** Dataset records **
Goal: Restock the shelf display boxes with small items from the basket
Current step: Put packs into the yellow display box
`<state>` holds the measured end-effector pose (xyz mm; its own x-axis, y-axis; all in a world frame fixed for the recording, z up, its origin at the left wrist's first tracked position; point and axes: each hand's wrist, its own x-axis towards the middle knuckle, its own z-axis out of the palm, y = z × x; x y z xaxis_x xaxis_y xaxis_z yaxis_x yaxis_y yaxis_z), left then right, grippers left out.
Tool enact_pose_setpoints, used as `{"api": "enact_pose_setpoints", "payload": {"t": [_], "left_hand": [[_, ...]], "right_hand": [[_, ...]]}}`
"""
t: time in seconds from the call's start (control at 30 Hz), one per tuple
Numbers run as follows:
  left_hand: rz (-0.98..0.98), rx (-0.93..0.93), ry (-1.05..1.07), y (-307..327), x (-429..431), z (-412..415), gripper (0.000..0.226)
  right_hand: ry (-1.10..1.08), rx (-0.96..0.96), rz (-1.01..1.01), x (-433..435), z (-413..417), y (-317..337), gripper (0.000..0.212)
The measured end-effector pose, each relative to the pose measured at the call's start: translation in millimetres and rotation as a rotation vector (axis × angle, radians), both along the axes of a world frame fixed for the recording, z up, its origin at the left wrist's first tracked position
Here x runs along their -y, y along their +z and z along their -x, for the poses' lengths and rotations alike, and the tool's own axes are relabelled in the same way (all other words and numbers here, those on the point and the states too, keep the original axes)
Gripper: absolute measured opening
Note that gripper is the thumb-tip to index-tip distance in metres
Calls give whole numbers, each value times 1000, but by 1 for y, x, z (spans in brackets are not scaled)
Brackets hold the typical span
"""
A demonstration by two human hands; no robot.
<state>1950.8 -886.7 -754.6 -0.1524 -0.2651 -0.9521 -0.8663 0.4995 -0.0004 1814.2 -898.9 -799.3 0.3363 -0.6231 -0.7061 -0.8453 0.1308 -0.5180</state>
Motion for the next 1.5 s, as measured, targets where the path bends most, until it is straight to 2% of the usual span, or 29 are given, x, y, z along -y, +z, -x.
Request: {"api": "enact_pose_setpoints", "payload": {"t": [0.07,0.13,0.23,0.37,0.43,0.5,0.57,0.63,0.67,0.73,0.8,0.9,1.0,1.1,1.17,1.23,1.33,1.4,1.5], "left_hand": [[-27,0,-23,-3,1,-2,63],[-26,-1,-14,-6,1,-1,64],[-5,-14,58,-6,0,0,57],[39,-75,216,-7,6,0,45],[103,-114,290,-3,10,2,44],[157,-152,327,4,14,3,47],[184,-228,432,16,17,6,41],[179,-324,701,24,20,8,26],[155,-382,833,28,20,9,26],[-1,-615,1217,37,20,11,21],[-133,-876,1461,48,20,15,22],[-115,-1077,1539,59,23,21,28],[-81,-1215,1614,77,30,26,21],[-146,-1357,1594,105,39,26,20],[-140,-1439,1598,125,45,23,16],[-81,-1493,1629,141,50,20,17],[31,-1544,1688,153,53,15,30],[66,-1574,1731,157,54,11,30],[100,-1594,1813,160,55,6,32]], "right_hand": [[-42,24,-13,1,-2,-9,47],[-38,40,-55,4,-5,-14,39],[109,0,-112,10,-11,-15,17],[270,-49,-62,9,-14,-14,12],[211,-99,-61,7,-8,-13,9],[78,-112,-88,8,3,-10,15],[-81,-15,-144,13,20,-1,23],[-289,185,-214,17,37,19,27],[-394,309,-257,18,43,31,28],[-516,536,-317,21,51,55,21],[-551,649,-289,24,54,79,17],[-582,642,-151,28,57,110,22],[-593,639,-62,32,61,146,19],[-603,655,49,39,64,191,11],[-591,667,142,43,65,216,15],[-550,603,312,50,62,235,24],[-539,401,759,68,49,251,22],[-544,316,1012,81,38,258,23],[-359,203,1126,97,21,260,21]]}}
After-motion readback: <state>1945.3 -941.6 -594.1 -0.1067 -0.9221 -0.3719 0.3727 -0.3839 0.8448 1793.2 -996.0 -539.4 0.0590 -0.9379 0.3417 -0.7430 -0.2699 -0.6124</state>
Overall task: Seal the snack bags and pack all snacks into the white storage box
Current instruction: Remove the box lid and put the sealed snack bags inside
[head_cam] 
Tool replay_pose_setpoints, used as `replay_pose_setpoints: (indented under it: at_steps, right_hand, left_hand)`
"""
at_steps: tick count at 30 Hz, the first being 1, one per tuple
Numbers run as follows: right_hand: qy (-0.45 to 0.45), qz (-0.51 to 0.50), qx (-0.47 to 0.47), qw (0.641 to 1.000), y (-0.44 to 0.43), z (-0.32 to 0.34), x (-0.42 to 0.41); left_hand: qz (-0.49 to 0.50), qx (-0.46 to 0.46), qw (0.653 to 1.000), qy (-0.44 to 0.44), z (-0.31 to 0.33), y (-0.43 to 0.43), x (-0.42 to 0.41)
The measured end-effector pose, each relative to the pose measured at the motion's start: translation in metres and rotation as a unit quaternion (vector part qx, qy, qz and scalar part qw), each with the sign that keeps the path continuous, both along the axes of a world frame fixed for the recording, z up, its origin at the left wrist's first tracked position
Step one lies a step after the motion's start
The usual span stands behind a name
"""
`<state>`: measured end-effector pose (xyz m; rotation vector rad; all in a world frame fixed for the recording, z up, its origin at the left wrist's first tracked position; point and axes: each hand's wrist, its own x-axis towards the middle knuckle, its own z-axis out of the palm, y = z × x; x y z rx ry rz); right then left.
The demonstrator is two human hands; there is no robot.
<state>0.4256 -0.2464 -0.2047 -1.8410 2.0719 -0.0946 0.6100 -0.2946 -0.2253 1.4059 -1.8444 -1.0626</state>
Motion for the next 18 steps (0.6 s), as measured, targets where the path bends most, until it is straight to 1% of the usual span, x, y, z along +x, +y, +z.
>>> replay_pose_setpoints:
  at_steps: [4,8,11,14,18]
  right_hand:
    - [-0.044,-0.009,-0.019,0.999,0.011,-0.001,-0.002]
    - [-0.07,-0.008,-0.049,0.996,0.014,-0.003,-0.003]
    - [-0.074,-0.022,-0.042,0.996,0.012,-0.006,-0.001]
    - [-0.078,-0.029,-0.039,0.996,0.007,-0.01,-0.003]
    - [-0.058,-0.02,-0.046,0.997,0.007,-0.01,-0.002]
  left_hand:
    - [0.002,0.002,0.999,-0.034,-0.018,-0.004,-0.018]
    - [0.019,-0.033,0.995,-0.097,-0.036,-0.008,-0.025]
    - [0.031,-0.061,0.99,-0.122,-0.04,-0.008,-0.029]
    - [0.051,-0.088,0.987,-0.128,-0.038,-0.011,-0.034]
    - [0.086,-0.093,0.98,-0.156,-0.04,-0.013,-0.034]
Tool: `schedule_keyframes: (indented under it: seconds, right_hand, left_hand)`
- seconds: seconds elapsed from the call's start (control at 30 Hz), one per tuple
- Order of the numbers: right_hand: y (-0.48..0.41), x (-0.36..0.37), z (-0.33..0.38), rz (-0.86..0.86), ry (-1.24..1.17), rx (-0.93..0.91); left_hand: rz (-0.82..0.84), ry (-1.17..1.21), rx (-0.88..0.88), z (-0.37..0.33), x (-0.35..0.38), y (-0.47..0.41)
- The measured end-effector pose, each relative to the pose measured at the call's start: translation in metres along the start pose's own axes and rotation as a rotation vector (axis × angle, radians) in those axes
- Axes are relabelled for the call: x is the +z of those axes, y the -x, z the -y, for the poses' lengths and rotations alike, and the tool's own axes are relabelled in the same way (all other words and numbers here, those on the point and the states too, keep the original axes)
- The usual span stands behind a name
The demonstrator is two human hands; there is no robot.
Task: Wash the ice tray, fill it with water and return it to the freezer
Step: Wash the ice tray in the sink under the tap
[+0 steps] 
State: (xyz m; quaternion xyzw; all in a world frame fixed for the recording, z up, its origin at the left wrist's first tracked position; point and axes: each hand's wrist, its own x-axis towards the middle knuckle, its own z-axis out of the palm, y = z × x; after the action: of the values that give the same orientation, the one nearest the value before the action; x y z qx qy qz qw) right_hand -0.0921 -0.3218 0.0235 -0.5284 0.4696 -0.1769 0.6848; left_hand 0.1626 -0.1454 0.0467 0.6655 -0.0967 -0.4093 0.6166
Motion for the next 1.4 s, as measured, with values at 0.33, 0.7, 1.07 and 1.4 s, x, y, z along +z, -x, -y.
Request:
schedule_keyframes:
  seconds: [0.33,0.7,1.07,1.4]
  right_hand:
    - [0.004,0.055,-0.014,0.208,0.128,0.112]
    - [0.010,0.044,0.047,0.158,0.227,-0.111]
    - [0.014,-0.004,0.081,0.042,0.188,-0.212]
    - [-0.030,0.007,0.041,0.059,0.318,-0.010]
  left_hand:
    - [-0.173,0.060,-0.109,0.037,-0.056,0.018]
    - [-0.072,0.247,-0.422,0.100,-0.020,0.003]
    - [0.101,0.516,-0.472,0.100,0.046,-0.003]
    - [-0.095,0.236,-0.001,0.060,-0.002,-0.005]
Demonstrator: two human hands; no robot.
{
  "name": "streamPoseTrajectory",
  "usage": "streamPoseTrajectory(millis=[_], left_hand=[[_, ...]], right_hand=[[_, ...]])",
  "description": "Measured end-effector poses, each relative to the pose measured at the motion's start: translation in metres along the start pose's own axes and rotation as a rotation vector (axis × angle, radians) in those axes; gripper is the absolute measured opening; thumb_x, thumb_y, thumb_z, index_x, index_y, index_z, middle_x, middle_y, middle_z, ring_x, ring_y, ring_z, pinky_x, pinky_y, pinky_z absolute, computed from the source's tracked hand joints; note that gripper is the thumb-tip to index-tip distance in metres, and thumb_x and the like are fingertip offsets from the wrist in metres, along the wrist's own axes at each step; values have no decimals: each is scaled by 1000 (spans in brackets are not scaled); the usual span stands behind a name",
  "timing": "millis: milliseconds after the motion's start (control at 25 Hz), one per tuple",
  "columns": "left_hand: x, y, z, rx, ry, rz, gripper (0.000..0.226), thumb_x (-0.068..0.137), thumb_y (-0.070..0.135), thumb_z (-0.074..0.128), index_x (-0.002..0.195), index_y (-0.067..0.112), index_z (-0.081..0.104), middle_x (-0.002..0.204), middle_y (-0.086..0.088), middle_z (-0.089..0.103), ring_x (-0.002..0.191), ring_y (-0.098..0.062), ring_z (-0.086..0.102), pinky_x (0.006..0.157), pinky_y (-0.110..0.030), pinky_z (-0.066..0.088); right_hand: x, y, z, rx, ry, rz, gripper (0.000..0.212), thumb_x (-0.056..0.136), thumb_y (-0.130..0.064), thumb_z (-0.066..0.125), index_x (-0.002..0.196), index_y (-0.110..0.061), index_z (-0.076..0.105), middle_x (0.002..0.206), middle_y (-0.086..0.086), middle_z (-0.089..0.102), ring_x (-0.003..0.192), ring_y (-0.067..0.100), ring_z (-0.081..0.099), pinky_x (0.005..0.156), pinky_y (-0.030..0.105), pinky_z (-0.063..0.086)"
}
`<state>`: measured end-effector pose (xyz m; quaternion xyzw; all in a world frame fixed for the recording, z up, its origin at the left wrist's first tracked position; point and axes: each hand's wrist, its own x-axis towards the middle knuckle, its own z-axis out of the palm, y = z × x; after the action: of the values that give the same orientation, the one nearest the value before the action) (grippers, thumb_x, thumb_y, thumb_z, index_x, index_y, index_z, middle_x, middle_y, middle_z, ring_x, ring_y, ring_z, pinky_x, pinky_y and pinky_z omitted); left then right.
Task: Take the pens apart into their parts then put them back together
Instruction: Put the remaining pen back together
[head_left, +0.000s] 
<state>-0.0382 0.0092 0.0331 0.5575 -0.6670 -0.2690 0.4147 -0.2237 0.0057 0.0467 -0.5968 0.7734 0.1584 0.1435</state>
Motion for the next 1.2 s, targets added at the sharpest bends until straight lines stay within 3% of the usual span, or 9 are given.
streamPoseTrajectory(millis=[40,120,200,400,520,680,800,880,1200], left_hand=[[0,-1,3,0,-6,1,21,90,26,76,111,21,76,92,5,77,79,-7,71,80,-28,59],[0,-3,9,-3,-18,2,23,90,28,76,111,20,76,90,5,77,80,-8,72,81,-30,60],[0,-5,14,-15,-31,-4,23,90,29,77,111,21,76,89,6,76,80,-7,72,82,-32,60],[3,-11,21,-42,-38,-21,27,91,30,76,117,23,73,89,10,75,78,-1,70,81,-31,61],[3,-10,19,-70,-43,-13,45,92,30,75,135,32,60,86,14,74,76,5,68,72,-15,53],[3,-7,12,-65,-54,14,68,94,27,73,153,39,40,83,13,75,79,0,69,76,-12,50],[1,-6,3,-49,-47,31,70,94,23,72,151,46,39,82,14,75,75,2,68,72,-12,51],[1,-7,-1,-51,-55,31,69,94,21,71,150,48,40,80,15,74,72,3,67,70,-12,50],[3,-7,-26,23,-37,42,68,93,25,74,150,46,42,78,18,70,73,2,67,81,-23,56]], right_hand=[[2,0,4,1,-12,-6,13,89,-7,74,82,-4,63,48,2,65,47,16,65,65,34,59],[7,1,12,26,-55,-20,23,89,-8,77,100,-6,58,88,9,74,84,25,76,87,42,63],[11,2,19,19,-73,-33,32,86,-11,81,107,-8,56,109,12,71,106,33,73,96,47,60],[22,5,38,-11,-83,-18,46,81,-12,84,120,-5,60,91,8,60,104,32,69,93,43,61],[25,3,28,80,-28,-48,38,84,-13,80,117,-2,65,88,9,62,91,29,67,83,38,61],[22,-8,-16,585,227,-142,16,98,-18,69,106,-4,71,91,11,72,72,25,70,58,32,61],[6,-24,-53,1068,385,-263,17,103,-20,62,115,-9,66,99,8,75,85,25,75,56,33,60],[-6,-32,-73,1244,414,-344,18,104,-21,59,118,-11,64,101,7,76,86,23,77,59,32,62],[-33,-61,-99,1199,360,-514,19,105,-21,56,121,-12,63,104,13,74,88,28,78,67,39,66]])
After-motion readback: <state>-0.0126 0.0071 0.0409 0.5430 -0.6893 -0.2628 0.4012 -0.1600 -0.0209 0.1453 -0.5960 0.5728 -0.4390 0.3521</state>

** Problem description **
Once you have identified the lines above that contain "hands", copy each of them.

** Response to this task **
A demonstration by two human hands; no robot.
The demonstrator is two human hands; there is no robot.
The demonstrator is two human hands; there is no robot.
Demonstrator: two human hands; no robot.

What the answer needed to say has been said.